_Work instructions_
Return, word for word, only the lines of the data below that lie between the line with "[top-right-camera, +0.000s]" and the line with "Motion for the", those two lines included.

=== Section Start ===

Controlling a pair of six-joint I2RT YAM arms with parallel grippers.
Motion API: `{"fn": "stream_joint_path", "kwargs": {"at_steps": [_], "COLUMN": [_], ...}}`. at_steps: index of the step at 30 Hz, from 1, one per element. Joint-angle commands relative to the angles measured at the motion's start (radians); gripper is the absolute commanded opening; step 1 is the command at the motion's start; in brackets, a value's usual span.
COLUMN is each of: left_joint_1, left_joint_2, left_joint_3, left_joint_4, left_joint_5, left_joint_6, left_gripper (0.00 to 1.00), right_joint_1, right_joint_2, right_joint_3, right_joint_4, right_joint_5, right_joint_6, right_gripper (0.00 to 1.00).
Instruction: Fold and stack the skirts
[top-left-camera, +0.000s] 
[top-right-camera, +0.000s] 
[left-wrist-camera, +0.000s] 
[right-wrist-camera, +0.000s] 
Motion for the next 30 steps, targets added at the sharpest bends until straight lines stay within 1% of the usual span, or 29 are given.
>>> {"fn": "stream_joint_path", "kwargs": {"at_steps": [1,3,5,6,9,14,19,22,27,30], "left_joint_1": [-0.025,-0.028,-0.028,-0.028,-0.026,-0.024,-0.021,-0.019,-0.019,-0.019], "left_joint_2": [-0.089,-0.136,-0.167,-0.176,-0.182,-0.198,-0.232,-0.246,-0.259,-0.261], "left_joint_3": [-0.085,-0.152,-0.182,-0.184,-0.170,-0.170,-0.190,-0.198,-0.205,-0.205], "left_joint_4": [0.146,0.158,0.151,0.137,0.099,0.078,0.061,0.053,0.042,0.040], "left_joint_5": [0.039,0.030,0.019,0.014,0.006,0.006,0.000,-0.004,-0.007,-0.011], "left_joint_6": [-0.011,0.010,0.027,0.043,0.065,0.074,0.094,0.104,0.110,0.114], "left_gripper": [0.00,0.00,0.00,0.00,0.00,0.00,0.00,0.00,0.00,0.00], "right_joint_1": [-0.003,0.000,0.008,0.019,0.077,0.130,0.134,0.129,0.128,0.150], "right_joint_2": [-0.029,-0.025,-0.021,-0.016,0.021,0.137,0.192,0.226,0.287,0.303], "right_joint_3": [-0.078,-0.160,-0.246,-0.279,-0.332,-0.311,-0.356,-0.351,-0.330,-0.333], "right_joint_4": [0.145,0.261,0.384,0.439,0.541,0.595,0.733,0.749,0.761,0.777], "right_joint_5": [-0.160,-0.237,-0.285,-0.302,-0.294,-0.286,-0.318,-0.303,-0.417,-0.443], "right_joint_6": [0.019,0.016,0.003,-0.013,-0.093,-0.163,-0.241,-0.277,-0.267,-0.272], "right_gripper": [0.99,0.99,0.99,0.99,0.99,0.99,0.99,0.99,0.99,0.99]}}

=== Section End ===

_Solution to this exercise_
[top-right-camera, +0.000s] 
[left-wrist-camera, +0.000s] 
[right-wrist-camera, +0.000s] 
Motion for the next 30 steps, targets added at the sharpest bends until straight lines stay within 1% of the usual span, or 29 are given.

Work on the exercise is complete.